University of Nottingham students took part in two times points of the current study. A total of 147 (72 females) students entered Time 1 of the study. Based on sex, participants were randomly assigned to one of four groups (see randomisation details in the next section). Data were removed from further analyses due to: not attending the Time 2 session (n = 19 from the self-control training condition and n = 18 from the no training condition), not providing any compliance scores to the self- control training (4 participants), and expressing spontaneous suspicions regarding the TCRT task (7 participants). Our final sample consisted of 99 participants (51 females). Participants’ mean age was 20.02 (SD = 2.66). The ethnic distribution was 61.6% White, 29.3% Asian, 7.1% participants rated themselves as “Others”, and 2.0% did not report their ethnical background. Concerning current mindfulness practice, 91.9% participants reported never having encountered mindfulness, 3.0% practised them on a monthly basis, 4.0% on weekly basis, and 1% (1 participant) practised them on daily basis.
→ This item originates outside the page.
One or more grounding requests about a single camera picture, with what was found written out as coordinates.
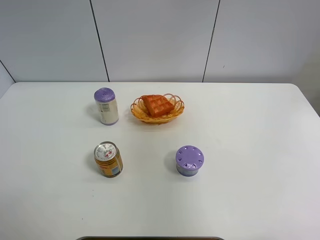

The experiment lasted from October until November 2011.

3.3.2 Design

To these ends, we conducted a 2 (self-control training vs. no self-control training) x 2 (mindfulness induction vs. relaxation) experimental design (See Figure 3.1 for the flow of participants). Stratified sampling technique was employed to assess the effect of sex, as sex differences in aggression are prevalent in studies using the TCRT tasks (e.g., Anderson et al., 2008; Giancola & Parrott, 2008).

Figure 3.1. Flow of participants through Study 2.